Stay Aware Of Leading-Edge ML Automation Approaches Being Developed By Commercial And Academic Organizations
Leading commercial organizations (e.g., Google), nonprofit research institutes (e.g., OpenAI), and universities (e.g, MIT, University of California Berkeley) have their smartest computer scientists working on ML automation. Consequently, there are myriad specialized ML automation projects under development in the research community– such as object recognition–with which the more adventurous developers may wish to familiarize themselves. Many of these incorporate advances in transfer learning and other sophisticated AI techniques to enable reuse of ML artifacts across projects. Here are some of the noteworthy ML-automation projects underway in the commercial and academic worlds.
Google AutoML
Google’s AutoML project iteratively refines deep learning architectures. It develops, trains, and refines multilayered neural-net architectures in repeated iterative rounds. It automates feature engineering, algorithm selection, model training, model evaluation, and hyperparameter optimization in successive runs.
To drive these iterative refinements, AutoML relies on Bayesian, evolutionary, regression, meta-learning, transfer learning, combinatorial optimization, and reinforcement learning algorithms. It uses a “controller” neural net to propose an initial “child” neural-net architecture that it trains on a specific validation data set.

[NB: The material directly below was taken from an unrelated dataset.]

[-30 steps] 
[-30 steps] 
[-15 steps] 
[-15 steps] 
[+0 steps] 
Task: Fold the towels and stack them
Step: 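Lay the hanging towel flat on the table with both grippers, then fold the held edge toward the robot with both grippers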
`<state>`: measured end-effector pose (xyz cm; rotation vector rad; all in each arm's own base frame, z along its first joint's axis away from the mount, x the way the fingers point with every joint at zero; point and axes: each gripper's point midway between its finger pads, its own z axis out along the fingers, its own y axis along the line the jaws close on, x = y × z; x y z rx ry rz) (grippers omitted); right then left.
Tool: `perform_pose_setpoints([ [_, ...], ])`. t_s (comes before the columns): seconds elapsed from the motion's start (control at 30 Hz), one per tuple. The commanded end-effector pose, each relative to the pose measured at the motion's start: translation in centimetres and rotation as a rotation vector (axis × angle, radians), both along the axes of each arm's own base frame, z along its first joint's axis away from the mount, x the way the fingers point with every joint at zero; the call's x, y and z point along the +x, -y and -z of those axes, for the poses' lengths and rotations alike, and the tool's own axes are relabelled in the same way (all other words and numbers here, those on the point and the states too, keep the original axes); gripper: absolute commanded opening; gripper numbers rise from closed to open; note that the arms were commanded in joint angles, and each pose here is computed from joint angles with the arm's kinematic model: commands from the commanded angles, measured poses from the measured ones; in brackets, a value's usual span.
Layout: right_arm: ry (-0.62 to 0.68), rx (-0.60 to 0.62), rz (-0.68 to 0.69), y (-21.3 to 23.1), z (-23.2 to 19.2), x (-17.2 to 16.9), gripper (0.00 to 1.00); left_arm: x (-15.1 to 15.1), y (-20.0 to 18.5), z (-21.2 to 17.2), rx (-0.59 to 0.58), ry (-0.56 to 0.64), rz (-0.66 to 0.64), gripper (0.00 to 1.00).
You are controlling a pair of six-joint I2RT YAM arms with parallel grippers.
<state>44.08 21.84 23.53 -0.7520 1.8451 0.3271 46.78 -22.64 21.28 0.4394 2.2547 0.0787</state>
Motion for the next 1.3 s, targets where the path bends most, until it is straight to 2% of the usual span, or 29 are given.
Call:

AutoML may take hundreds or thousands of iterated rounds for the controller to learn which aspects of the neural-net architectural space achieve high vs. low accuracy with respect to the assigned learning task on the training set. AutoML’s controller node acquires feedback from the performance of the child model, with respect to a particular learning task, for guidance in generating a new child neural net to test in the next round.
Auto Tune Models
Auto Tune Models automates feature engineering, algorithm selection, model training, model evaluation, and hyperparameter optimization. Developed by researchers at the Massachusetts Institute of Technology (MIT) and Michigan State University (MSU), it uses a cloud-based, on-demand computing to search for the best possible modeling technique for a given problem.

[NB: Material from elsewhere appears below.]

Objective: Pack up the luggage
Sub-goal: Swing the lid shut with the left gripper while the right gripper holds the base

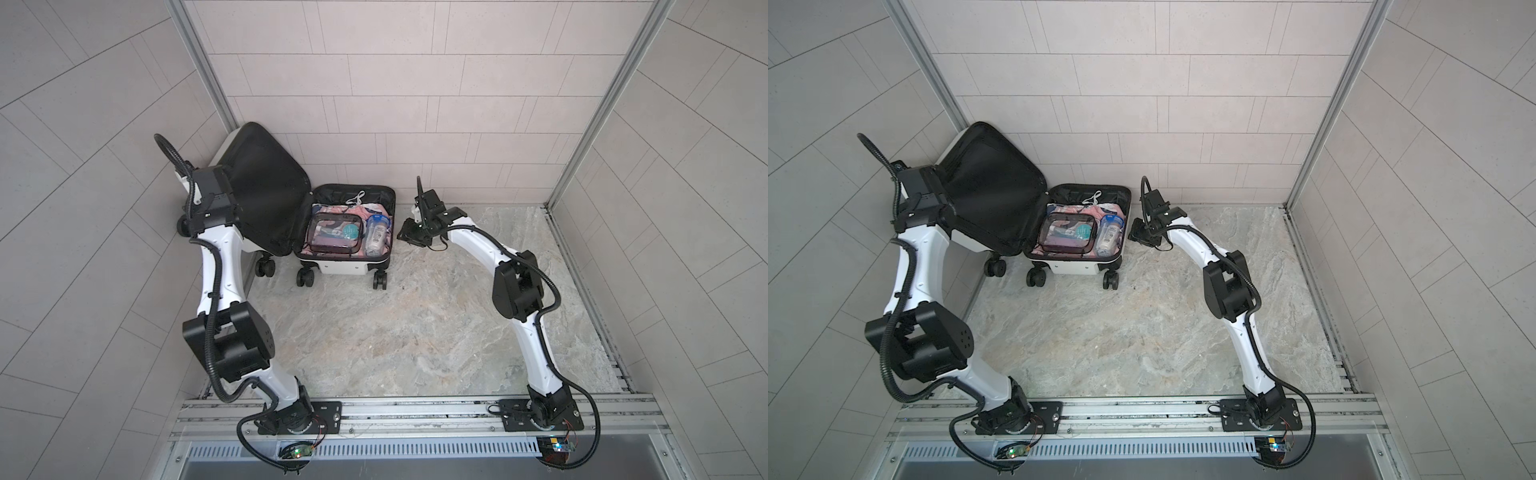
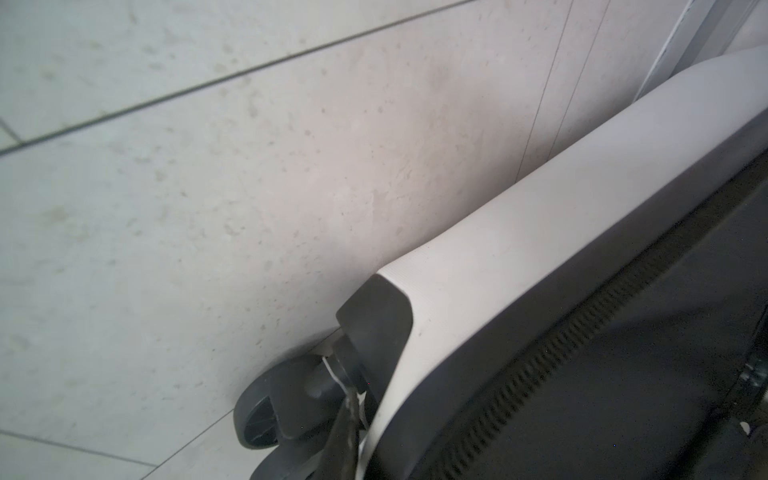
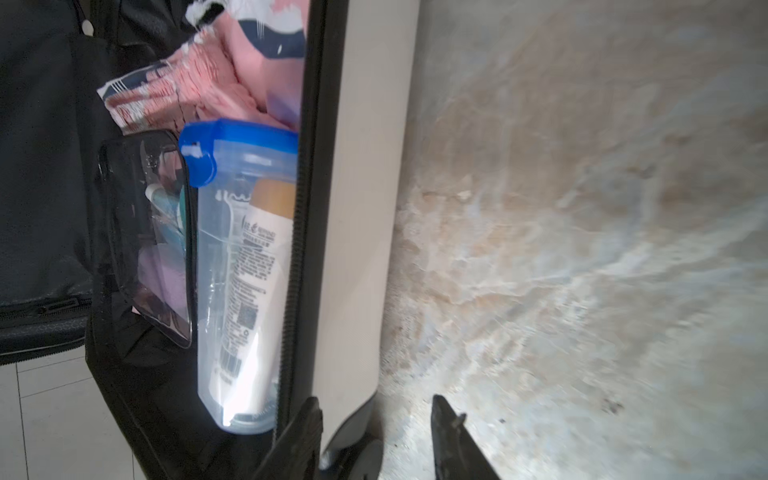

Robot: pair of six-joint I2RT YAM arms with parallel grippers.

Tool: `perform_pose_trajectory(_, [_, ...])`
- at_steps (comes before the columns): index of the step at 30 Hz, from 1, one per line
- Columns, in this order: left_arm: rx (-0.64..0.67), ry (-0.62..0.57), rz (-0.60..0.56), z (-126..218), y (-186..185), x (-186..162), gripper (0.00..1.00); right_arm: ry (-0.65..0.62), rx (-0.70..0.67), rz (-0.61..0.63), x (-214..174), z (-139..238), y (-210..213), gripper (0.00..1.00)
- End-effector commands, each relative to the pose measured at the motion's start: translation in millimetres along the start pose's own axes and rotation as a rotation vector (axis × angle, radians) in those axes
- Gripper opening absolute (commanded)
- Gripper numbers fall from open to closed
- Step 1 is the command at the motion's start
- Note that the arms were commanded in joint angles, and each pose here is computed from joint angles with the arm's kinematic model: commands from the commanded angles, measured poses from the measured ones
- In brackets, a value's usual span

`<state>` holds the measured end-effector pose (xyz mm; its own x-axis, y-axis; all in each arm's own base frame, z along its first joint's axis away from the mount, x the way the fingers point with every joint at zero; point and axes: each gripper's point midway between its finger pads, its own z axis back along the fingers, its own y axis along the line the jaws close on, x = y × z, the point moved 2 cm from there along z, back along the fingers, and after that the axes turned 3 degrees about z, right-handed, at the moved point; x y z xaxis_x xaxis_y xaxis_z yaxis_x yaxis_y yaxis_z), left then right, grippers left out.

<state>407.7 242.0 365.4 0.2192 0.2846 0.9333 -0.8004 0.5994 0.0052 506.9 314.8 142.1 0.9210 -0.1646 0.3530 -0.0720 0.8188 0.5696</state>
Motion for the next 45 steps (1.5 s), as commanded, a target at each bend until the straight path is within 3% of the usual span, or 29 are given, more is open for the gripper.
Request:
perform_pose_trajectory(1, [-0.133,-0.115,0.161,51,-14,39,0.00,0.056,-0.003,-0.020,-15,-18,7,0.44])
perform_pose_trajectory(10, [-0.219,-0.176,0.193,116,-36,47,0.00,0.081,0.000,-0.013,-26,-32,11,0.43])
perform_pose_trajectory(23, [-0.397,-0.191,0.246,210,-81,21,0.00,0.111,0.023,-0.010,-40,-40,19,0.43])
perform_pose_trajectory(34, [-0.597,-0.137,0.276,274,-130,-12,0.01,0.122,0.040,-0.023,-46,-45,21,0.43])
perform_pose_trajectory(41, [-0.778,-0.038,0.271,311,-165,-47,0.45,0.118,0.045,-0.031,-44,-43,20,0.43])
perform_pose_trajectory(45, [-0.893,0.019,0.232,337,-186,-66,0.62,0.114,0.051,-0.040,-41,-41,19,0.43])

Auto Tune Models automatically build and evaluates thousands of ML models in parallel, evaluating each, and allocating more computational resources to the ones that best fit the problem. It automatically adjusts model hyperparameters to gain the best results. As discussed here, in laboratory tests, it took Auto Tune Models less than a day to create a model that performed better than one that took human data scientists an average of 200 days to create. It displays evaluations as a distribution, enabling researchers can compare different models’ performance.

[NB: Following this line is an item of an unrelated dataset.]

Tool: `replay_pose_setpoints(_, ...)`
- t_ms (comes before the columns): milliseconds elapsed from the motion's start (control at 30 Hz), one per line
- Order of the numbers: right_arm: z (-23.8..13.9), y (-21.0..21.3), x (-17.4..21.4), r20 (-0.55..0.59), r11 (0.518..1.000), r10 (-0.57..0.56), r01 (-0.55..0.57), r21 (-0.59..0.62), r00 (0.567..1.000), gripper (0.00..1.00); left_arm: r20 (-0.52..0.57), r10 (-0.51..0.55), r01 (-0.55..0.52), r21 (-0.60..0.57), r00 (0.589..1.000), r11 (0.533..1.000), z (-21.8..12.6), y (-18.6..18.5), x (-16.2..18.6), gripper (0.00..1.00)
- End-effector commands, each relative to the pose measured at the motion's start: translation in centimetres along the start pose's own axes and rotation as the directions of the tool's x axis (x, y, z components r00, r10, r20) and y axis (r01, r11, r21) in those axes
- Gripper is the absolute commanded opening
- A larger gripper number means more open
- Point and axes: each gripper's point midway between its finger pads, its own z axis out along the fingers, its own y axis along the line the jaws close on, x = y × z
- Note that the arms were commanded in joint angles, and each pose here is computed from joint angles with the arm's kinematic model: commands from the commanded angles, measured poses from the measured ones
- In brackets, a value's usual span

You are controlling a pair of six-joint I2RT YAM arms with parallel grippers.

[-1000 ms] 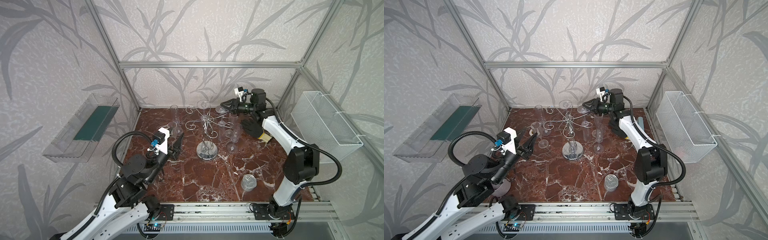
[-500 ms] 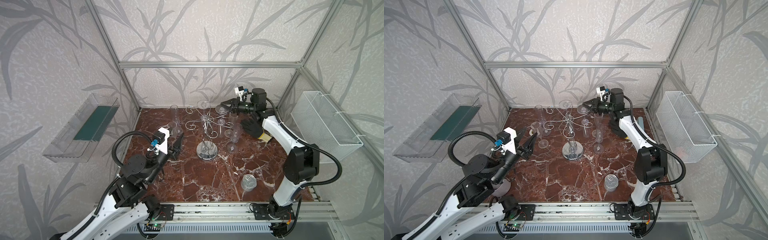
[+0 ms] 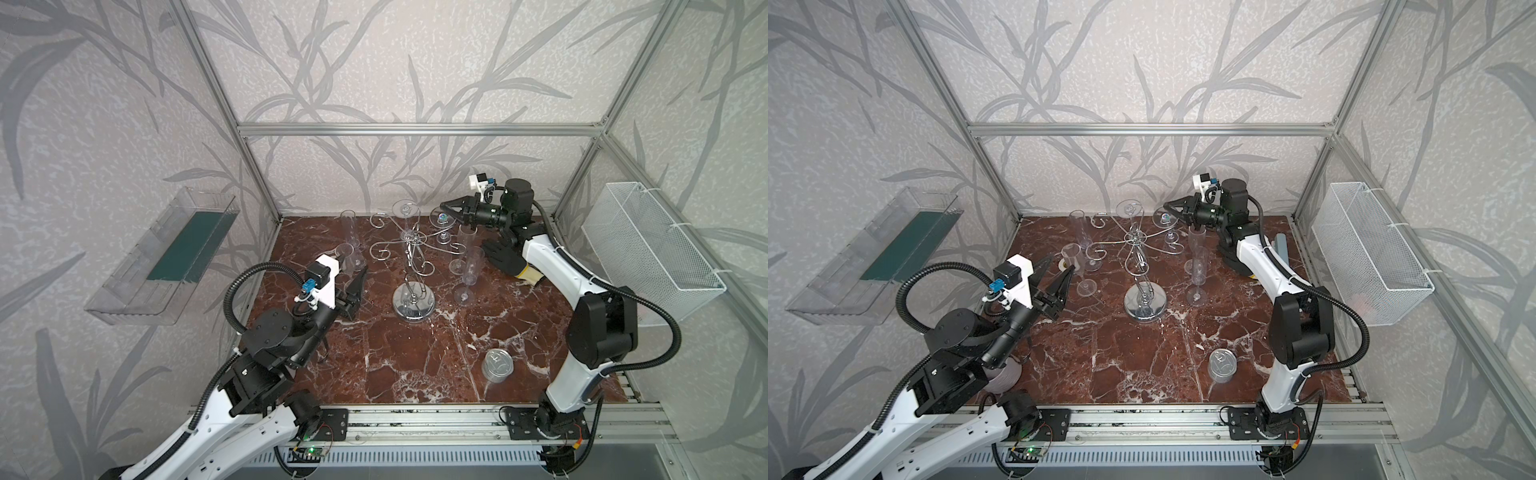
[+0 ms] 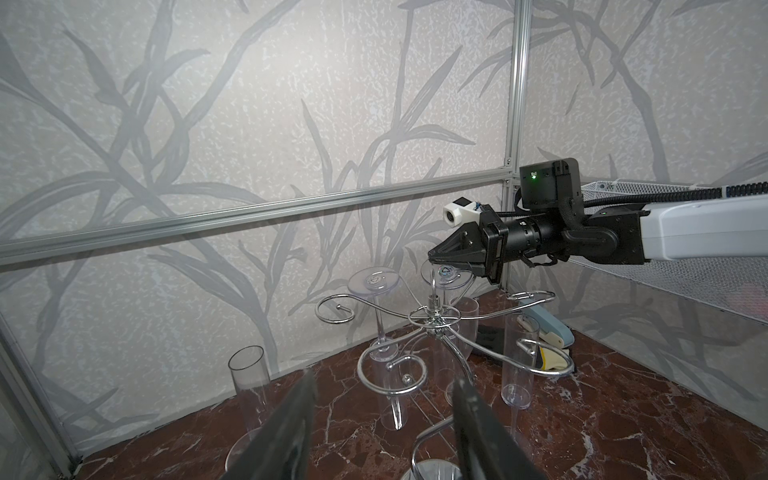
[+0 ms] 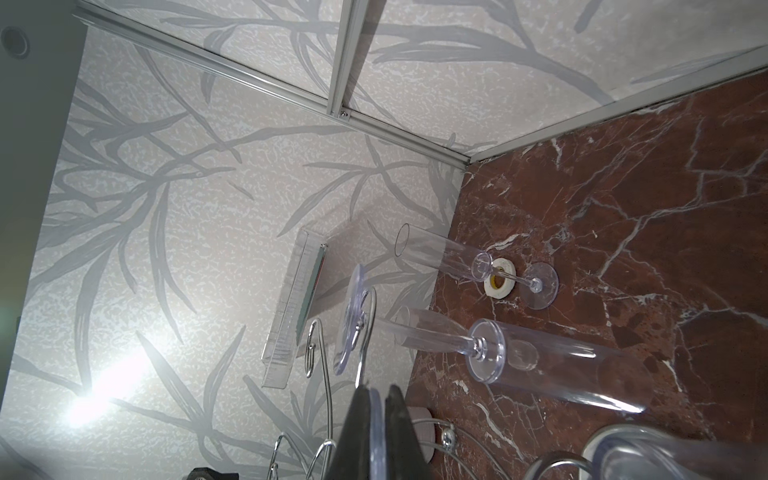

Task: Take the wine glass off the wine glass rack

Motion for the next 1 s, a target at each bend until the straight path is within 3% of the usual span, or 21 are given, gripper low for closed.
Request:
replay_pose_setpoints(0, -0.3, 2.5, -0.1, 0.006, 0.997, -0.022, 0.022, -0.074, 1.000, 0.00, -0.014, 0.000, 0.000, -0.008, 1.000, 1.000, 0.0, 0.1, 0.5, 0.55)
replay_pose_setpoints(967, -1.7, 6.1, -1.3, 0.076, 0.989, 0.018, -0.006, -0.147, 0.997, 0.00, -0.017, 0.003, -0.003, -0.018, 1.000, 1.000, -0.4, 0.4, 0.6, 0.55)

Auto Tune Models is available for enterprises as an open source platform. It can run on a single machine, local computing clusters, or on-demand clusters in the cloud, and can work with multiple datasets and multiple users at the same time.
IBM Cognito
IBM’s Cognito project automates feature engineering. Its technique, Learning Feature Engineering (LFE), automates feature engineering in classification tasks. It automatically learns which transformations are effective on a feature in the context of a given problem. It does this by examining thousands of predictive learning problems and making associations between the effectiveness of a transformation in specific situations. And, when a new problem is presented, it instantly comes up with the most effective feature choices, based on its experience. It doesn’t rely on model evaluation or explicit feature expansion and selection. Using datasets, it leverages a low-computational-cost neural network approach that predicts the transformation that impacts classification performance positively.
Action Item
Wikibon recommends that developers explore the productivity potential of commercial and open-source ML automation tools. Give preference to comprehensive solutions from such vendors as DataRobot, Domino Data Lab, and H20.ai, which automate most preparation, modeling, and operationalization process in the ML pipeline.